Los personajes se trastocan y disuelven, como si fueran voceros de las ideas que expresan, y no los dueños de los conceptos que transmiten, al punto en que por momentos recitan pasajes enteros de otras obras como si fueran pensamientos propios. El ejemplo más hilarante de esto sucede cuando Buckley asume la identidad de Pauline Kael, la célebre crítica de cine, para despotricar en contra de Una mujer bajo la influencia (Cassavetes, 1974).
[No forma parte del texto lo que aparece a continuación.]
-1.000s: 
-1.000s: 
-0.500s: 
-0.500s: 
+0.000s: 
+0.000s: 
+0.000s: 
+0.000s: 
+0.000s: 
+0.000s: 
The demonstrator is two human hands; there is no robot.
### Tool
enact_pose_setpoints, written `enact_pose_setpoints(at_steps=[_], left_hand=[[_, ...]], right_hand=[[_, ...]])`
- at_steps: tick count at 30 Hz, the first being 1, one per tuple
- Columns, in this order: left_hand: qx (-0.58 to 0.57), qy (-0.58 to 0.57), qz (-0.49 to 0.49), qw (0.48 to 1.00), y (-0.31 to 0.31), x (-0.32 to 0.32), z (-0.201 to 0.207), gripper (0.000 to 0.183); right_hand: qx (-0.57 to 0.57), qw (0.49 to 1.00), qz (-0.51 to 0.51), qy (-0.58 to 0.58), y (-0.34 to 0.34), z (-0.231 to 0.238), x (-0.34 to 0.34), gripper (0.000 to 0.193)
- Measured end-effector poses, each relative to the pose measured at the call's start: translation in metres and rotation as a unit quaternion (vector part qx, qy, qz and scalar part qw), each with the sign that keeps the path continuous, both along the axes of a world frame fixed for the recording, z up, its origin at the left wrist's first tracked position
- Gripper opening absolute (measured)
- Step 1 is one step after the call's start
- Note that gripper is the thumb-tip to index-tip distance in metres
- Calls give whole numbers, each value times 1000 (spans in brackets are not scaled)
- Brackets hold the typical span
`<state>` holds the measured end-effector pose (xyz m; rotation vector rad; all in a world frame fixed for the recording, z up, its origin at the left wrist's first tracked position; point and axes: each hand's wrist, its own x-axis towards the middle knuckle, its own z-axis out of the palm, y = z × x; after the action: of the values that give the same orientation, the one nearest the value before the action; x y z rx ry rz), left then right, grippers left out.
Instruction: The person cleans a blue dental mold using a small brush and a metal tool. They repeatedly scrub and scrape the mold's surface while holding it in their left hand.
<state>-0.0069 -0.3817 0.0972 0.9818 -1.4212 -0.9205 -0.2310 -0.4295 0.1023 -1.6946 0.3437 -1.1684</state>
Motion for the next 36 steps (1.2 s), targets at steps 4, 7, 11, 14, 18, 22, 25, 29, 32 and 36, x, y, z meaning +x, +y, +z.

Kael odiaba el estilo suelto de Cassavetes y la autenticidad expresiva de Gena Rowlands (“una actriz que jamás hace algo memorable porque siempre hace demasiado”), tal y como Kaufman duda de los sentimientos de la pareja de su película, la cual bien podría no existir (en la novela de Reed el personaje femenino es una invención del masculino, interpretado aquí por Jesse Plemons).
“La película es totalmente tendenciosa, todo está planeado, pero nada está pensado. […] No está claro si los personajes son inconscientes, o si el director es inconsciente de lo que hacen sus personajes. […] El simbolismo obvio basta para querer explotar de la risa”, escribía Kael a propósito de Una mujer bajo la influencia, pero lo mismo podría opinar de Pienso en el final, de seguir viva. O, por lo menos, eso es lo que piensa Kaufman, un autor tan afectado por lo que opinan los demás que le resulta imposible no sentirse secuestrado por sus voces.
En la conferencia organizada por Bafta, Kaufman cita a E.E. Cummings: “Ser nadie más que tú mismo en un mundo que se esfuerza día y noche en convertirte en alguien más implica luchar la batalla más dura que alguien puede luchar, y nunca dejar de pelear”. Pienso en el final es un paso más en esta pelea: una película enloquecida, tortuosa y complaciente. Sin duda el trabajo más divisivo en la carrera de Kaufman, pero también el más palmario en su búsqueda por combatir las presencias ajenas que habitan su cabeza. Un ejemplo a seguir para las hormigas que anhelan ser libres e independientes en 2020.